▶ **REQUIRED ACTION**
List each line of the data that holds the word "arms".

(Stored items)
Segment Open
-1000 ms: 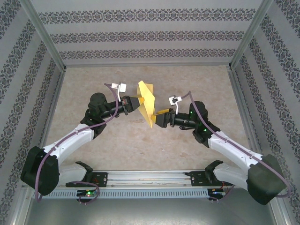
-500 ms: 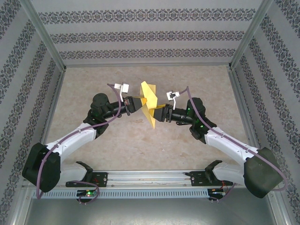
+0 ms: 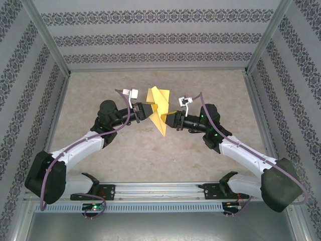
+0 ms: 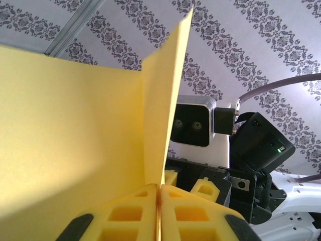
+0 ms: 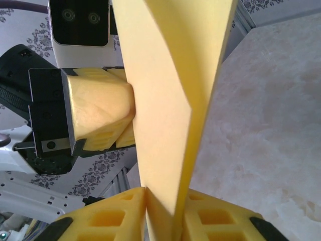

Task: Fold a paper plane with a square sheet of paper (fold left side to right side)
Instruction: Turn over the paper at the center of the table.

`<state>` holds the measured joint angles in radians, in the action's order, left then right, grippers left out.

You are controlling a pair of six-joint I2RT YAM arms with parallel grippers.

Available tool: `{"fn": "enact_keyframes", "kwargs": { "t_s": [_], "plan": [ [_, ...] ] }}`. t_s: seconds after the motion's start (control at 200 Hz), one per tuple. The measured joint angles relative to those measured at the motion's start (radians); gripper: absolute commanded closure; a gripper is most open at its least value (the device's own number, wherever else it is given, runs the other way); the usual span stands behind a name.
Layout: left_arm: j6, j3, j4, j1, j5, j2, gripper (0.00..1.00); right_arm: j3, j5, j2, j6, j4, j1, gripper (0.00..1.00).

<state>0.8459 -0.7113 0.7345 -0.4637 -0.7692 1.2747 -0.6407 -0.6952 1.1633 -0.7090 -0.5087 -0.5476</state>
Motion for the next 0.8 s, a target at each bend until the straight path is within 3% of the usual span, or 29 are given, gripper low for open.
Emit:
{"fn": "enact_keyframes", "kwargs": {
  "t_s": [0.25,0.465,0.59,0.799],
  "plan": [
    [-0.022,0.008,-0.018,0.0,0.037,0.0,0.7,0.0,0.008,-0.023,0.014,0.032,0.002,0.91],
    [-0.127,0.024,-0.205,0.022,0.116,-0.116,0.57,-0.034,0.083,-0.075,0.116,0.212,-0.005,0.98],
    [-0.221,0.024,-0.354,0.032,0.209,-0.248,0.52,-0.111,0.236,-0.091,0.227,0.409,-0.057,1.0],
    [-0.344,0.032,-0.579,0.034,0.454,-0.444,0.46,-0.296,0.677,-0.016,0.378,0.755,-0.245,1.0]
  ]
}}
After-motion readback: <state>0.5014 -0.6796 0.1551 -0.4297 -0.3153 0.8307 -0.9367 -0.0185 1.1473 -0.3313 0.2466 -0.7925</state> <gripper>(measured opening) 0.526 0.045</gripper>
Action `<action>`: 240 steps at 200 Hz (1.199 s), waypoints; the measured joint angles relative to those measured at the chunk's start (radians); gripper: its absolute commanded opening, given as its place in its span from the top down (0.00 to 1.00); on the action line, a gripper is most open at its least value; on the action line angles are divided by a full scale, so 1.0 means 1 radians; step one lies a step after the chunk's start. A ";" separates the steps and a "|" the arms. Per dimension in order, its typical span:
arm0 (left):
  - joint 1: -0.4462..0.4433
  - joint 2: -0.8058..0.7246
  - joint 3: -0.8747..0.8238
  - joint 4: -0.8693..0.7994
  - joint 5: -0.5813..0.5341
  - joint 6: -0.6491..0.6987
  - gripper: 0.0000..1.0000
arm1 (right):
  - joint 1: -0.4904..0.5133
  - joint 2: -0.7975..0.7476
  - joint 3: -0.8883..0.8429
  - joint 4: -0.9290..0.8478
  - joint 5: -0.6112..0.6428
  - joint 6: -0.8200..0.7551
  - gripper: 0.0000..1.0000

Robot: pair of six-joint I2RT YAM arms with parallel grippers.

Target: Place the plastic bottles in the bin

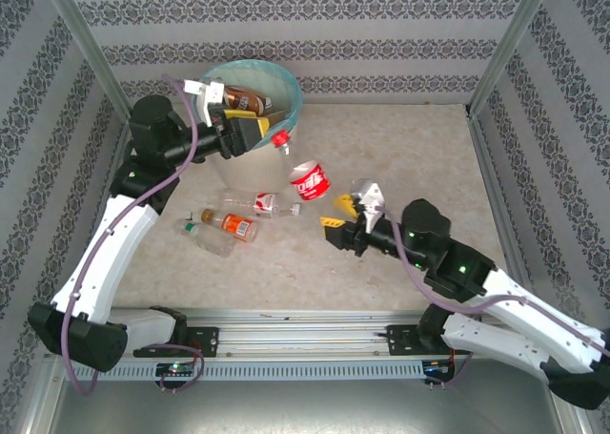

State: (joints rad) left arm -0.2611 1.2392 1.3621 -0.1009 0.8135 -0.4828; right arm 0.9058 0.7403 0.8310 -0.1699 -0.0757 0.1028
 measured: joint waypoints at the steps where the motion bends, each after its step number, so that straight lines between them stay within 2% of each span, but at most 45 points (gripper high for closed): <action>1: -0.001 0.003 0.000 0.006 0.001 -0.003 0.37 | -0.001 -0.002 0.000 -0.001 0.000 0.000 0.56; 43: -0.074 0.059 -0.003 0.194 0.100 -0.131 0.37 | -0.001 0.002 0.006 -0.046 0.009 0.000 0.56; 75: -0.086 0.032 -0.045 0.304 0.140 -0.206 0.37 | -0.007 0.036 0.005 -0.045 0.003 0.004 0.56; 121: -0.087 -0.009 -0.093 0.318 0.153 -0.225 0.38 | -0.008 0.040 0.005 -0.027 -0.017 0.004 0.56; 164: -0.101 -0.037 -0.141 0.316 0.146 -0.222 0.45 | -0.008 0.084 0.004 0.023 -0.046 0.016 0.56; 185: -0.103 -0.043 -0.153 0.315 0.131 -0.217 0.50 | -0.008 0.097 0.002 0.036 -0.058 0.026 0.55; 199: -0.103 -0.061 -0.163 0.311 0.124 -0.206 0.60 | -0.008 0.097 -0.006 0.049 -0.071 0.026 0.52; 223: -0.105 -0.111 -0.174 0.304 0.097 -0.190 0.68 | -0.007 0.099 -0.013 0.087 -0.098 0.024 0.42; 233: -0.106 -0.131 -0.174 0.298 0.090 -0.178 0.75 | -0.006 0.106 -0.014 0.105 -0.103 0.023 0.36; 240: -0.106 -0.147 -0.175 0.286 0.079 -0.162 0.83 | -0.007 0.115 -0.014 0.115 -0.106 0.026 0.31</action>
State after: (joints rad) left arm -0.3672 1.0924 1.1873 0.1848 0.8921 -0.6449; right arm 0.8989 0.8551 0.8169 -0.0547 -0.1822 0.1291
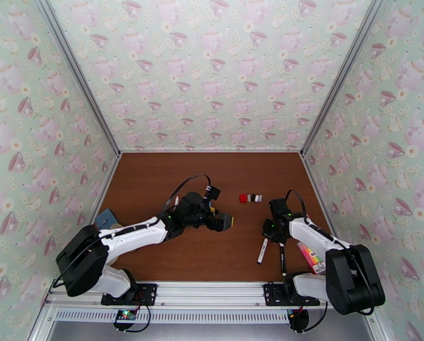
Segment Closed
▶ **SOLUTION FOR THIS PROBLEM**
You are controlling a pair of six-joint I2RT YAM arms with parallel grippers.
Action `<action>`: 240 steps at 200 Hz (1.199 s), waypoints; the measured joint angles relative to those measured at the chunk's start (radians); gripper: its absolute commanded opening, given as its place in its span from the top down (0.00 to 1.00); on the action line, a gripper is most open at its least value; on the action line angles are divided by a full scale, so 1.0 means 1 radians; step one lies a step after the chunk's start. A ";" separates the steps and a "|" the arms. Per dimension in order, its typical span:
Robot: pair of six-joint I2RT YAM arms with parallel grippers.

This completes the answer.